Behind the BuildMay 15, 20265 min read

The Harness Builds the Harness: 14 PRs in 18 Hours

What happens when you fork an open-source workflow engine, layer a behavior policy on top, define five workflow templates, and dispatch a coordinated AI team against them in one weekend. The substrate is the durable asset.

If you’re running a small engineering shop with AI agents doing the bulk of the work, the question you wrestle with every week is throughput. One builder, working sequentially, ships five to ten work orders a week. That’s not enough when you have a paying customer install date six weeks out and five active product tracks to ship before then.

Last weekend we built the throughput multiplier.
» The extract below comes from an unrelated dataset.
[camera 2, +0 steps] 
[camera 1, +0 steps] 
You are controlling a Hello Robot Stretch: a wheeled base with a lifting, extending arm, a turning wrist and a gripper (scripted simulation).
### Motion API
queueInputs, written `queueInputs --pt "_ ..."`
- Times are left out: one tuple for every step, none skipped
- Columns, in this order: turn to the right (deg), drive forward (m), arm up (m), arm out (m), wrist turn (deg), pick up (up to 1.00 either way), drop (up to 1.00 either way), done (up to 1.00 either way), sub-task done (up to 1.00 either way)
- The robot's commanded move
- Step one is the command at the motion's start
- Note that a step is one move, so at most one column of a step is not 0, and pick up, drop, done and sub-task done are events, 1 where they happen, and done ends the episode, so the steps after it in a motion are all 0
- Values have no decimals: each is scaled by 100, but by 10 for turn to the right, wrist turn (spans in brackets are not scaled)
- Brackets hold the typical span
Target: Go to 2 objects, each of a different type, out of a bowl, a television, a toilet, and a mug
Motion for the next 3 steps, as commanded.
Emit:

Eighteen hours, fourteen pull requests, one fork of an open-source workflow engine, and a coordinated team of three AI agents that handed work to each other through a shared substrate. This post is about what we actually did, and why the substrate — the documentation, work-order specs, manifests, and enforcement rules — outlived every individual tool decision we made along the way.

The setup

Blue Devil Collectibles is a comic-shop SaaS. We run a live-stream selling product (LiveSeller Pro), an inventory and pull-list ops layer (Shop Ops), a customer-relationship product (Cheers), and a multi-tenant storefront. We have one hard date on the calendar: our first paying brick-and-mortar tenant installs in mid-June. That’s the deadline that drives everything else.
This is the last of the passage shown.